And I obtained the same error message:

TypingError: Failed in nopython mode pipeline (step: nopython frontend)
Internal error at <numba.core.typeinfer.StaticGetItemConstraint object at 0x7f859dc02ee0>.
Buffer dtype cannot be buffer, have dtype: nestedarray(int16, (500,))
During: typing of static-get-item at <ipython-input-1-4aa8dfc00e9d> (54)
Enable logging at debug level for details.

File "<ipython-input-1-4aa8dfc00e9d>", line 54:
def concatinate(rr_old, rr_samples, rr_per_wf, num_events_processed, num_events_available, records_required, active_channels, rr_dtype):
    <source elided>
                temp1 = single_channel[rr_start:records_required]
                temp2 = temp1['data']

Thank you very much if you can help me understand!

Serena

thanks, I was able to create a shorter version which throws the same error:

import numpy as np
import numba
import math

# Data
rec_type = np.dtype([
    (('Start time', 'time'), '<i8'),
    (('Baseline', 'baseline'), '<i2'),
    (('Waveform data', 'data'), '<i2', (2,))
])

rr_old_sample = np.array(
    [
      ( 0, 0,  [13812, 13813,]),
      ( 0, 0, [13621, 13622, ]),
      ( 0, 0, [13608, 13609, ]),
    ], dtype=rec_type
)

@numba.njit
def foo(rr_old_sample):
    return rr_old_sample['data']

foo(rr_old_sample)

This is a case of missing functionality.
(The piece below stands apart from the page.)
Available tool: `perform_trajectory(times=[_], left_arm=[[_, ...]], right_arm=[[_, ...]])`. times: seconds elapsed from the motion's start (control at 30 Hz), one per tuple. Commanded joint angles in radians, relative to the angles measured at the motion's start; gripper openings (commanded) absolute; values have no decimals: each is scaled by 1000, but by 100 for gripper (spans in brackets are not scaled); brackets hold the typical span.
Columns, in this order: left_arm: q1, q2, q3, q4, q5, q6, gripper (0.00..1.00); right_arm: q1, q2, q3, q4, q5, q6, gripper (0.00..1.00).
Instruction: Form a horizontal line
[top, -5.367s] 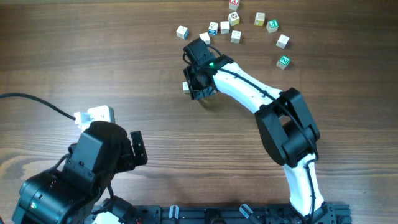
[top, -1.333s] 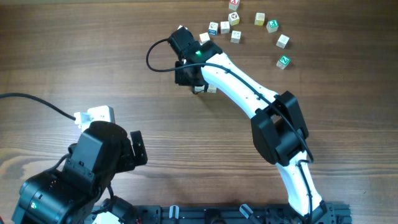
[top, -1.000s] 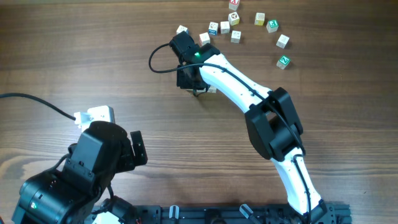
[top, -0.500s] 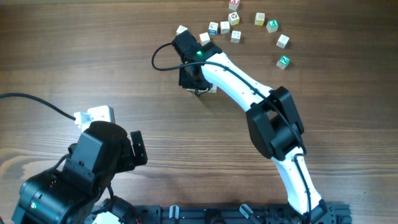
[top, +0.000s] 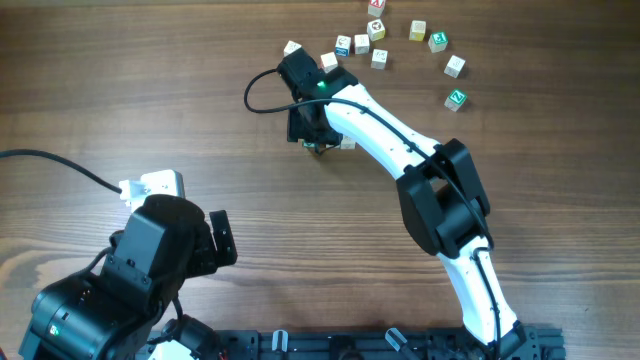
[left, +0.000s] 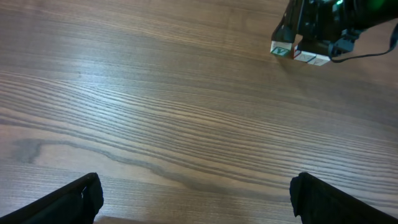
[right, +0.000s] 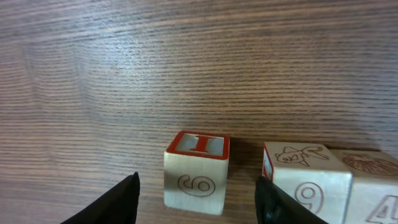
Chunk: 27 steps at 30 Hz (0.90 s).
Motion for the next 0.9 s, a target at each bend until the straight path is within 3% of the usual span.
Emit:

The nested array case is not working when trying to perform a “static getitem”. If you want, you can open a request here: Issues · numba/numba · GitHub
Please attach the short example above to explain what is missing.
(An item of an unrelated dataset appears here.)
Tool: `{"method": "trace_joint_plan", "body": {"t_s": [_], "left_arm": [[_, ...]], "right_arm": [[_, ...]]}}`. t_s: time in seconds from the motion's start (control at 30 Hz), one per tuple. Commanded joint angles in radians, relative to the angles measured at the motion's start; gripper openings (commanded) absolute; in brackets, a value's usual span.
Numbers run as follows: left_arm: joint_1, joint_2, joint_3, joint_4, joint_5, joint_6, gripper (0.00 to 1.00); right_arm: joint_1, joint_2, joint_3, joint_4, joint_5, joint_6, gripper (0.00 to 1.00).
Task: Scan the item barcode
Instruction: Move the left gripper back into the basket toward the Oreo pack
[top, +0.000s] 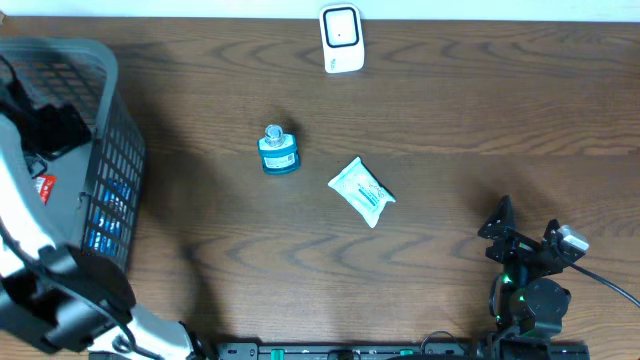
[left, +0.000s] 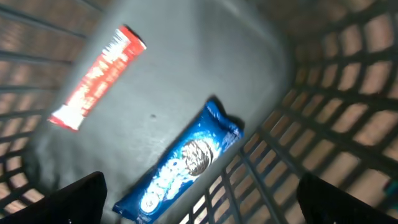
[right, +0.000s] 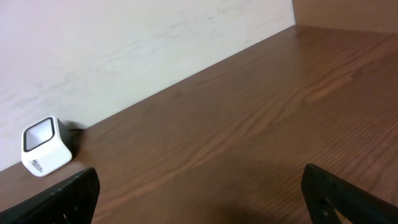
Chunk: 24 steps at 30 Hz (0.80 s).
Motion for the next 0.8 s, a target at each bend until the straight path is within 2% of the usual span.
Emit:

In the meantime, since you probably cannot wait for this to be fixed, I suggest a workaround like the following below. If you extract the waveform data into its own array, you should be to write something like np.median(waveform_data[rr_old['channel'] == ch][rr_start:records_required]). It’s not as nice as what you have, but it’s not a big change and it should work.

import numpy as np
import numba
import math

# Data
rec_type = np.dtype([
    (('Start time', 'time'), '<i8'),
    (('Baseline', 'baseline'), '<i2'),
    (('Waveform data', 'data'), '<i2', (2,))
])

rr_old_sample = np.array(
    [
      ( 0, 0,  [13812, 13813,]),
      ( 0, 0, [13621, 13622, ]),
      ( 0, 0, [13608, 13609, ]),
    ], dtype=rec_type
)

rr_old_sample_short = rr_old_sample[['time', 'baseline']]
waveform_data = rr_old_sample['data']


@numba.njit
def foo(rr_old_sample_short, waveform_data):
    return waveform_data

foo(rr_old_sample, waveform_data)

cheers,
Luk

Hi,

Thank you very much for the workaround, and I will indeed open an issue for this nestedarray functionality.
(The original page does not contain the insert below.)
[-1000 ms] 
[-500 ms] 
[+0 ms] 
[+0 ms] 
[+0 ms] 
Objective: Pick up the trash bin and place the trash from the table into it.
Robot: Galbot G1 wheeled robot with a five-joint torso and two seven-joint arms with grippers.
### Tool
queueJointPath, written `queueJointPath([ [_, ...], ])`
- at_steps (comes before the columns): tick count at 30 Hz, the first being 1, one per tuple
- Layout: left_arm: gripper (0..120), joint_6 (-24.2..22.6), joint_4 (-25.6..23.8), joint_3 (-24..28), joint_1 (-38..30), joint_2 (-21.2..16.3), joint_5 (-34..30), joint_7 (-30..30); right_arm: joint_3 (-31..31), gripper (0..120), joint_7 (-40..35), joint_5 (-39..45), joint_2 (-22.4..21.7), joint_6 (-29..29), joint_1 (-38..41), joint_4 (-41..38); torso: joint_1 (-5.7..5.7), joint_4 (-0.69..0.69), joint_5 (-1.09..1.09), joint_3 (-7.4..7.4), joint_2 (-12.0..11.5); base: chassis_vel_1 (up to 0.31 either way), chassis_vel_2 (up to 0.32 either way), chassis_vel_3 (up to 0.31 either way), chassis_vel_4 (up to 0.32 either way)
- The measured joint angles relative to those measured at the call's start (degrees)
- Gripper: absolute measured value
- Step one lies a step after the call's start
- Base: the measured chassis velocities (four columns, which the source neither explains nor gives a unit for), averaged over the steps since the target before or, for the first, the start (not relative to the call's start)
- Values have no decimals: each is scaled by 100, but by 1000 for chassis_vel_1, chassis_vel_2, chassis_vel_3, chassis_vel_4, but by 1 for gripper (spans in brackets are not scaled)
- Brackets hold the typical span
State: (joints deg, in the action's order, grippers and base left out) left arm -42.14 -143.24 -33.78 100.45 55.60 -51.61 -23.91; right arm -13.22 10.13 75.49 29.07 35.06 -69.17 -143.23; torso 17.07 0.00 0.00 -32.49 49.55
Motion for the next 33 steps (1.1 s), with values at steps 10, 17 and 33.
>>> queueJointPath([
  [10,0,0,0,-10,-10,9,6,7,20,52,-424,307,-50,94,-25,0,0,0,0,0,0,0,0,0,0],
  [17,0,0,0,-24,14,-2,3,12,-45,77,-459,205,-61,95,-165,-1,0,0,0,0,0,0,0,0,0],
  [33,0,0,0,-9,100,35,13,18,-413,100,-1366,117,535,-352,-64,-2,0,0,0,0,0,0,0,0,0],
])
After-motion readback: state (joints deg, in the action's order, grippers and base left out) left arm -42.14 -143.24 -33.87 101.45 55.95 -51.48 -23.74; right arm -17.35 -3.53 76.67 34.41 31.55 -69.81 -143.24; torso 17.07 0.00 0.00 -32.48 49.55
This is getting a bit frustrating. Now the problem seems to be the np.concatenate function. I tried to convert the ndarray argument int(baseline) - waveform_data[rr_old_short['channel'] == ch][rr_start:records_required] into a tuple (before passing it to the np.concatenate), but then Numba has also some problem with the function tuple() of the conversion. I also tried to convert it into a list but it does not work (using the tolist() method).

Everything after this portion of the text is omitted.